▸ EXERCISE AIM
What lines in the data below mention the string "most"? Copy them out.

▸ TASK MATERIAL
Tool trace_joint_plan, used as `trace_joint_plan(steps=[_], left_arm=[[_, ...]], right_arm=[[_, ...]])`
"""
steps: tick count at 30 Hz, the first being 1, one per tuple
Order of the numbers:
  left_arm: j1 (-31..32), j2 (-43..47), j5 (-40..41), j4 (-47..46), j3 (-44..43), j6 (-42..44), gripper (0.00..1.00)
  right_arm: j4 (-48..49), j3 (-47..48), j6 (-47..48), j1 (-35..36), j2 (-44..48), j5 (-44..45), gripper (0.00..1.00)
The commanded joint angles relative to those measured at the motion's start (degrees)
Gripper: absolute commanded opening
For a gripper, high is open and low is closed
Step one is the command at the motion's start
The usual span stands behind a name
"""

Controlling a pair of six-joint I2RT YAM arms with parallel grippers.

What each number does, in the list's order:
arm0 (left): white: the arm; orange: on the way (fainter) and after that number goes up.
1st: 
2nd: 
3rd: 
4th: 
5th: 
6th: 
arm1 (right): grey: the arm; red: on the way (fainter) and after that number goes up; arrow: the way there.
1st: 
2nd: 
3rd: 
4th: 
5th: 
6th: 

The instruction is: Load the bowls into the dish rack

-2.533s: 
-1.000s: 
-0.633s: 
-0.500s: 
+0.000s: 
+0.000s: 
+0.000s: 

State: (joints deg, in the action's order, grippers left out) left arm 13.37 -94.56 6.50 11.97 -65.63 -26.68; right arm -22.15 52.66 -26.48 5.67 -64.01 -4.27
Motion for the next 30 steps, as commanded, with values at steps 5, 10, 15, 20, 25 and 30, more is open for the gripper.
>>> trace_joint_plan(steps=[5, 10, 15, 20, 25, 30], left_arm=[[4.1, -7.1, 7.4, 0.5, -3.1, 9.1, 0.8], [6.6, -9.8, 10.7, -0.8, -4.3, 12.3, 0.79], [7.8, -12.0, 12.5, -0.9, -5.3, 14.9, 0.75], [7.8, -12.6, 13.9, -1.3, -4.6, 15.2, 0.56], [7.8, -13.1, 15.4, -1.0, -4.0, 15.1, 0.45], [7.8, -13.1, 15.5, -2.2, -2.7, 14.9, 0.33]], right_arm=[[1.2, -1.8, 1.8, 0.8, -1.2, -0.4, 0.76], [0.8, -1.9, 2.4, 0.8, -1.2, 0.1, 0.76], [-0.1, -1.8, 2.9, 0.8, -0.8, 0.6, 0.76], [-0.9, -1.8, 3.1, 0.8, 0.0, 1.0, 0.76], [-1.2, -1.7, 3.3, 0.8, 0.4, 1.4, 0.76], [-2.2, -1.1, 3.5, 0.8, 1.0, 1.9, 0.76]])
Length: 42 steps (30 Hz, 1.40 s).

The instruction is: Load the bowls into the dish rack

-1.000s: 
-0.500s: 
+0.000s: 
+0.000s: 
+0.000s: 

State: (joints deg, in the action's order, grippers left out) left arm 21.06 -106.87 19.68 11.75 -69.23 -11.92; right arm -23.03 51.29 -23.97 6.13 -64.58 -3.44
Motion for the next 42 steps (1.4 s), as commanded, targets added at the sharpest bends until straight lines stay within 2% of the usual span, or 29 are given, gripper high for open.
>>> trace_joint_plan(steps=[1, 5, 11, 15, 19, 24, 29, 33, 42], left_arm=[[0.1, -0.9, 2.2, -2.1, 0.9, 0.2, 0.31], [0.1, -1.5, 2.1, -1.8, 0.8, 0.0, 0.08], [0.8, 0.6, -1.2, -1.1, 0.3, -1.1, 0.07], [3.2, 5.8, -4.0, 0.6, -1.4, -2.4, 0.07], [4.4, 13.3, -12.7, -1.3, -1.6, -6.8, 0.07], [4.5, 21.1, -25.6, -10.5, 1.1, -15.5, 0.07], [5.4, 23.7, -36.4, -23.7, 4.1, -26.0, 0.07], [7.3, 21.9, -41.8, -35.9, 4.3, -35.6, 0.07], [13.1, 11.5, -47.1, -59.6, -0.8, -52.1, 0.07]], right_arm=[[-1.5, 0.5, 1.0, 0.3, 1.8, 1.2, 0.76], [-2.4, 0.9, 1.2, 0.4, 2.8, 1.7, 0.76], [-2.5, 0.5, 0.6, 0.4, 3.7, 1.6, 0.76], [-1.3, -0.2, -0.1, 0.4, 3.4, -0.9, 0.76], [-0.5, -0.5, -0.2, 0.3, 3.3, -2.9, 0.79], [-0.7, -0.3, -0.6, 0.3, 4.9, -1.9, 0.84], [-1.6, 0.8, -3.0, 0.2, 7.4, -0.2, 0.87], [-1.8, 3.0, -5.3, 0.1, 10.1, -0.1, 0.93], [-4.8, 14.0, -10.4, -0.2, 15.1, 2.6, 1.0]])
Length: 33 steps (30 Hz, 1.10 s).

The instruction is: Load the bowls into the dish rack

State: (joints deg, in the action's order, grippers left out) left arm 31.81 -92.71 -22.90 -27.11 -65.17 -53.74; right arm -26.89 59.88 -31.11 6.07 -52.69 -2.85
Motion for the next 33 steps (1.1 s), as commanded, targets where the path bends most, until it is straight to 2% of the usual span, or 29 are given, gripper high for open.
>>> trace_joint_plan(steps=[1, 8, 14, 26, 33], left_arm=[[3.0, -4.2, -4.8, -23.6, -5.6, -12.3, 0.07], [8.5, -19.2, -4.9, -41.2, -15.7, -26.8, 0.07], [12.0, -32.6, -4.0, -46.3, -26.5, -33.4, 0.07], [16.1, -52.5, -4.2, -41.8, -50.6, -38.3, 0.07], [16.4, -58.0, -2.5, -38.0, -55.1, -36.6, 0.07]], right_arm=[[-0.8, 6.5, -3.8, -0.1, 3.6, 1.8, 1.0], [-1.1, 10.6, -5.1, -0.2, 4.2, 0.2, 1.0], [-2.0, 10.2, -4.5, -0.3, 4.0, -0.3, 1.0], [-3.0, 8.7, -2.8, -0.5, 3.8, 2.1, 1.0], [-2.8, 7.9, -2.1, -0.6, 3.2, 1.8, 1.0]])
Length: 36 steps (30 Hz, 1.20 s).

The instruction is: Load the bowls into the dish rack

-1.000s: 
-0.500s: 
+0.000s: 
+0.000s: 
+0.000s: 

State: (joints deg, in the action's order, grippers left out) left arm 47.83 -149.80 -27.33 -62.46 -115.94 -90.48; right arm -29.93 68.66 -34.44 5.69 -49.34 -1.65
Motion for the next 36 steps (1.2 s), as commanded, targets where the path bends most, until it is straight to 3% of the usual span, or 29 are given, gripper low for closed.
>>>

▸ OUTPUT FOR THIS EXERCISE
Motion for the next 33 steps (1.1 s), as commanded, targets where the path bends most, until it is straight to 2% of the usual span, or 29 are given, gripper high for open.
Motion for the next 36 steps (1.2 s), as commanded, targets where the path bends most, until it is straight to 3% of the usual span, or 29 are given, gripper low for closed.

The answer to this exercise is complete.